Though the Met office termed the “condition” as “normal” during the withdrawal of monsoon, Guwahatians found nothing normal in having to spend a wet and stormy Dhanteras, the gilt-edged festival of gold-buying two days before Diwali.
With only a Monday separating Diwali from the weekend, most residents had decided to make the most of crisp autumn weather till the depression decided to play spoilsport.
Footfall at gold and jewellery shops was alarmingly low on Dhanteras, a day for which businessmen wait the year round for some heavy-duty sale.
Every year, hundreds descend on gold shops to stack in some jewels, refusing to let go this singular opportunity when religion sanctions the glitter greed.

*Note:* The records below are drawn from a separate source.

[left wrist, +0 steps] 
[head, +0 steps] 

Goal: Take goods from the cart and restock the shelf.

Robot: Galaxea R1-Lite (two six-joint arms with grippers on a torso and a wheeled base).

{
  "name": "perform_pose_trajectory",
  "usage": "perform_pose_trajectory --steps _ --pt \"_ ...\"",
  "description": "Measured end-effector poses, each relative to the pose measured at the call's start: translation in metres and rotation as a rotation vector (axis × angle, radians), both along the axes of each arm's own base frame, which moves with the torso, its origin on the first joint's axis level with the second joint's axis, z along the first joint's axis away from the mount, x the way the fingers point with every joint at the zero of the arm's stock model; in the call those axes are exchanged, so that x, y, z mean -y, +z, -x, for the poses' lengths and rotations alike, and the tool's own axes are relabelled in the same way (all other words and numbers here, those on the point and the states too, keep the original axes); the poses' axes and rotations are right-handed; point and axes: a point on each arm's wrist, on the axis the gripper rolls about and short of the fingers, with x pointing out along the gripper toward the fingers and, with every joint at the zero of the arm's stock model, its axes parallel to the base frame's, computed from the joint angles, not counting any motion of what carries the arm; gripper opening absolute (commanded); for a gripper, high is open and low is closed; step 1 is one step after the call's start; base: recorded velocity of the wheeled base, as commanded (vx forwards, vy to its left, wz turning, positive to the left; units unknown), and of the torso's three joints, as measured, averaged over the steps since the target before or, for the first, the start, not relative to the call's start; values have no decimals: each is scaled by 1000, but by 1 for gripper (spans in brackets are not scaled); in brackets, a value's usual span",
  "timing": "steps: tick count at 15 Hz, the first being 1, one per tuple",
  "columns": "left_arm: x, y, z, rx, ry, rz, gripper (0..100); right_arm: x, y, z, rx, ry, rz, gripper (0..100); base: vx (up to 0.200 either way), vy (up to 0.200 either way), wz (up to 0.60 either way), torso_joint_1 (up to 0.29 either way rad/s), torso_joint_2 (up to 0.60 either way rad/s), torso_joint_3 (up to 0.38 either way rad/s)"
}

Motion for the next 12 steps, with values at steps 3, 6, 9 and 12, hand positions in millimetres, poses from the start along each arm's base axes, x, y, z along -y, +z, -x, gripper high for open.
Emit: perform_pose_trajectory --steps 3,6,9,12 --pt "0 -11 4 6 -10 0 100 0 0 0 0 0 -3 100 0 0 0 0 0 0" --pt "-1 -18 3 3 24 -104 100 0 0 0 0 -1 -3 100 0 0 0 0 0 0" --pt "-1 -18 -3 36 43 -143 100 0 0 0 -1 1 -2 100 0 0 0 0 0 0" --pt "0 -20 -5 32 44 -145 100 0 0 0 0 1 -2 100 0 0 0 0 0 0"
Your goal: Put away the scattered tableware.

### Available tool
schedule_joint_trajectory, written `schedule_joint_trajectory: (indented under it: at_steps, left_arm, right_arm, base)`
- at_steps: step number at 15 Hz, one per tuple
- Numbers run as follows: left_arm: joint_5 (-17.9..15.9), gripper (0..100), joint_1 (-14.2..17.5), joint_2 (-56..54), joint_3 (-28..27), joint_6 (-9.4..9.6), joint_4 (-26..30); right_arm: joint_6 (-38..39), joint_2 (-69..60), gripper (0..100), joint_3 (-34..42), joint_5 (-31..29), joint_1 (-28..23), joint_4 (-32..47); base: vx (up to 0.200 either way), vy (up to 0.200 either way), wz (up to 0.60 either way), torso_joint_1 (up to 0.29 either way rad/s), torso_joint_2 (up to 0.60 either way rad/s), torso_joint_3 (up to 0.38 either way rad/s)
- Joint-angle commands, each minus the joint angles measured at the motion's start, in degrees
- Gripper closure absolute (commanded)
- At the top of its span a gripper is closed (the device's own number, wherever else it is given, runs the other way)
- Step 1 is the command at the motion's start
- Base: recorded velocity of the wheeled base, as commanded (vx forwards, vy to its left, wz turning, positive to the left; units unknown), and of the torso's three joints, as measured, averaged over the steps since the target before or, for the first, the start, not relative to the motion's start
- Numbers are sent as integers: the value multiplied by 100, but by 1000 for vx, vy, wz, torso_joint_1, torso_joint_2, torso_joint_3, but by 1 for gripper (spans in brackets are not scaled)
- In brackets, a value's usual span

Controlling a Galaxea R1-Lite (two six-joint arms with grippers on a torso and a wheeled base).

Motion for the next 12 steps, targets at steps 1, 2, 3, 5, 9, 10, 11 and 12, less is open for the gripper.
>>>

If the slump in markets had already raised fears of a dip in sales this year, the weather sealed it.
And then there was the firecracker market, which found every reason to complain.
“I know people will still buy, but I am not sure whether all this will be sold if the rain continues,” Shyamlal Sahu at Fancy Bazar said.
A small-time trader, Sahu sets up a firecracker shop during Diwali and moves to other goods the rest of the year.
Eating-out, the other festive pastime, was also hit.
“My family planned to go for dinner at a dhaba in the Sonapur area, but the rain has dampened our spirits and finally we have decided to stay at home,” Madhurjya Barua, a bank employee, said.
If Guwahati missed out on its pre-Diwali preparations, Shillong quietly slipped into winter mode.
A steady drizzle pulled down temperatures to 12.1 degrees Celsius.
There were very few Sunday Church-goers and most chose to remain indoors, lending a bandh-like atmosphere to the entire town.
If the Met office’s predictions are proved right, the entire region will have to pull out its blankets tomorrow.